Robert Anson Heinlein foi um dos mais importantes escritores de ficção científica do século XX, juntamente com Arthur C. Clark e Isaac Asimov. Entre as mais relevantes obras do autor, estão Stranger in a Strange Land (1961), Starship Troopers (1959), Double Star (1956), e The Moon is a Harsh Mistress (1966), premiadas com o Hugo Awards, um dos mais importantes prêmios da literatura fantástica e de ficção científica. Suas obras, entre contos e romances, envolvem principalmente temas espaciais, político-sociais e de avanços tecnológicos que permearam a cultura da época e até hoje inspiram leitores e escritores do gênero.
O conto desta resenha foi publicado na revista Fantasy and Science Fiction Magazine em 1959 e tem viagens no tempo como temática, também explorada em outros contos como By His Bootstraps e The Door Into Summer. No começo da narrativa, os leitores são apresentados à Mãe Solteira, um homem de vinte e cinco anos que ganha a vida escrevendo histórias de confissão para revistas, a partir de uma conversa com o barista – narrador do conto. A Mãe Solteira conta sobre sua infância no orfanato onde foi abandonada e seus planos de vida até se apaixonar por um rapaz e dar a luz a uma menina, que foi raptada do hospital com um mês de vida, e em seguida passar por um procedimento de redesignação de sexo.
O barista oferece à Mãe Solteira uma oportunidade de acertar as contas com aquele culpado por toda a desgraça de sua vida em troca de que pense a respeito de um emprego de agente temporal que está a lhe oferecer. Os agentes temporais trabalham corrigindo acontecimentos antes que eles aconteçam, como evitar explosão de bombas e impedir o estouro de guerras a partir de pequenos “remendos” no tempo. Neste contexto, o leitor pode refletir sobre a linearidade – ou não – do tempo e sobre a ação de serviços militarizados de segurança.
Neste conto, o autor escolhe uma abordagem mais provocativa do que expositiva. Ele não dá muitos detalhes sobre a corporação militar para a qual os agentes temporais trabalham e nem como ou quais acontecimentos são remendados no tempo. Ao longo da narrativa, é possível inferir que os agentes temporais trabalham evitando ou resolvendo paradoxos, mantendo assim uma concordância entre passado e presente. Na adaptação cinematográfica (O Predestinado, 2014), temos a impressão de que o serviço secreto é uma força policial que volta no tempo para consertar acontecimentos que foram alterados de alguma forma.

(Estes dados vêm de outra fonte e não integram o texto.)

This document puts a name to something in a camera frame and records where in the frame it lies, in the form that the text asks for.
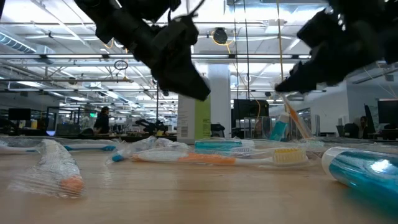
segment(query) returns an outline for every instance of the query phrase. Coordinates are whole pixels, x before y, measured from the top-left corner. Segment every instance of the table surface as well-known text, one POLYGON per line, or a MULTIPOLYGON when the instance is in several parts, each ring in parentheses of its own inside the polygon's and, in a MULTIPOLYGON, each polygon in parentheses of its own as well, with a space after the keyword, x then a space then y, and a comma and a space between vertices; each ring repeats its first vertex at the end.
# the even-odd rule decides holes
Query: table surface
POLYGON ((64 199, 7 190, 39 155, 0 156, 1 223, 397 223, 356 191, 307 170, 155 164, 105 165, 108 153, 73 152, 86 194, 64 199))

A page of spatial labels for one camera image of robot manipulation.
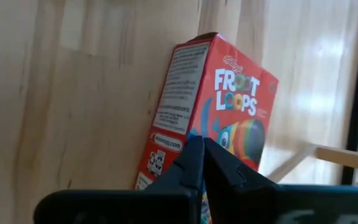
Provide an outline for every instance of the red cereal box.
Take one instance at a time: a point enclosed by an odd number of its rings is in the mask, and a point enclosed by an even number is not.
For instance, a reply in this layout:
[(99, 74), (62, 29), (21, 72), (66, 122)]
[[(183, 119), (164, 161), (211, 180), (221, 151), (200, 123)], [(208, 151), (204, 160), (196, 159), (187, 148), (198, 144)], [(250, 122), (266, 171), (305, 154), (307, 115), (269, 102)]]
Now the red cereal box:
[[(214, 139), (257, 170), (277, 84), (217, 33), (177, 45), (135, 188), (144, 189), (168, 169), (192, 135)], [(203, 208), (203, 221), (208, 220)]]

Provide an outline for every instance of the wooden wall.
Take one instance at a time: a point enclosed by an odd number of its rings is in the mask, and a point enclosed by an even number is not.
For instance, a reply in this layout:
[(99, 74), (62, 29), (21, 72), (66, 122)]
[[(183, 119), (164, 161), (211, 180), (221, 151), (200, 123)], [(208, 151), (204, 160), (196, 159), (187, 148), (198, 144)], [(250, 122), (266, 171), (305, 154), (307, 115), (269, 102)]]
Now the wooden wall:
[(173, 46), (215, 30), (280, 79), (261, 173), (305, 141), (344, 146), (358, 0), (0, 0), (0, 223), (54, 190), (128, 189)]

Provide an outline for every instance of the nutrition facts label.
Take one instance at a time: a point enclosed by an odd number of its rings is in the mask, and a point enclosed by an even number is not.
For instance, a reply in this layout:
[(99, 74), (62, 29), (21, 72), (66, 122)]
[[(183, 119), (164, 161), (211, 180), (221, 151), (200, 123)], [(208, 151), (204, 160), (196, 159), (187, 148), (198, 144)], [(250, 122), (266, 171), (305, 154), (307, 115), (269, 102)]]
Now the nutrition facts label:
[(209, 43), (174, 51), (153, 126), (186, 134)]

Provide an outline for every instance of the wooden surface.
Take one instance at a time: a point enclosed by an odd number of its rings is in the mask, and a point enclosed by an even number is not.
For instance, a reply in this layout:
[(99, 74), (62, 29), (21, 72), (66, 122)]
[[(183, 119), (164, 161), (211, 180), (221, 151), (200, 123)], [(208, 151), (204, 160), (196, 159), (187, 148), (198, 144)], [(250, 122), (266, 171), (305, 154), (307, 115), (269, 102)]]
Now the wooden surface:
[[(344, 145), (358, 0), (0, 0), (0, 223), (54, 190), (129, 188), (173, 46), (215, 30), (280, 79), (261, 173)], [(307, 159), (283, 181), (336, 174)]]

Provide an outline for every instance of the toucan eye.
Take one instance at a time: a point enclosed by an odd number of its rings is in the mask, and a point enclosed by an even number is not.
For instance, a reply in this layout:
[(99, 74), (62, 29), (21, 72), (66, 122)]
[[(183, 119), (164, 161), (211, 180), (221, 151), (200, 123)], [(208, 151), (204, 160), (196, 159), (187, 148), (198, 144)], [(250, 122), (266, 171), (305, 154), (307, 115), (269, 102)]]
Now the toucan eye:
[(229, 133), (227, 131), (223, 132), (221, 135), (220, 145), (229, 148)]

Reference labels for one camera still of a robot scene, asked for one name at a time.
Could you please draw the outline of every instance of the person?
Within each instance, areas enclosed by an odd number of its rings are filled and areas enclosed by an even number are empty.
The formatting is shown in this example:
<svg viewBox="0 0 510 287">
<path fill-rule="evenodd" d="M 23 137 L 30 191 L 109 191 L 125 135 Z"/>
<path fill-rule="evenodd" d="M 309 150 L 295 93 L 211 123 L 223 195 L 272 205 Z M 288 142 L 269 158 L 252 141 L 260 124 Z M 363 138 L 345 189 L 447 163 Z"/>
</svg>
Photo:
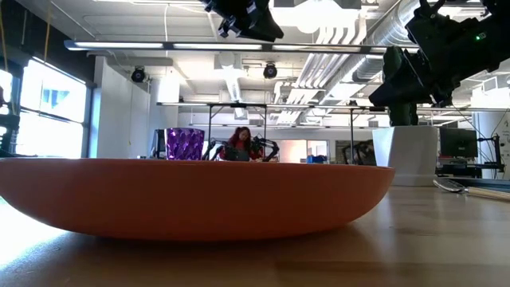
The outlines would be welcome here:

O narrador então, naquela que é sua última missão de recrutamento, leva Mãe Solteira e os leitores em uma viagem temporal para momentos do passado e futuro da vida de Jane, a primeira identidade de Mãe Solteira. Numa narrativa envolvente e perspicaz, Heinlein conduz o leitor à descoberta de uma grande reviravolta na vida de Jane nos fazendo questionar sobre a existência ou não do livre arbítrio e do determinismo dos acontecimentos, personificado pela personagem principal. A consciência de que está presa no ciclo a torna livre ou prisioneira?
Ao final do conto, o narrador reflete sobre os acontecimentos de sua vida num monólogo emblemático, que divide opiniões até hoje. “Eu sei de onde eu vim, mas de onde todos vocês, zumbis, vieram? (…) Vocês não estão aí de verdade. Não existe ninguém além de mim – Jane – aqui sozinha no escuro. Sinto sua falta terrivelmente!”. Há quem diga que os zumbis são todas as outras pessoas que têm antepassados, sendo assim posta fora de controle sobre sua origem e destino. Ainda, há quem defenda que o narrador se refere a todas as outras versões de si mesmo que conhecera, enxergando-as dualmente como outras pessoas assim como as outras. Em qualquer um dos casos, Heinlein nos convida a refletir sobre o livre arbítrio e o determinismo das ações de suas personagens. Quem é livre? Jane, por ter o poder de conduzir sua própria vida ou os outros que não tem poder nenhum sobre os acontecimentos do mundo?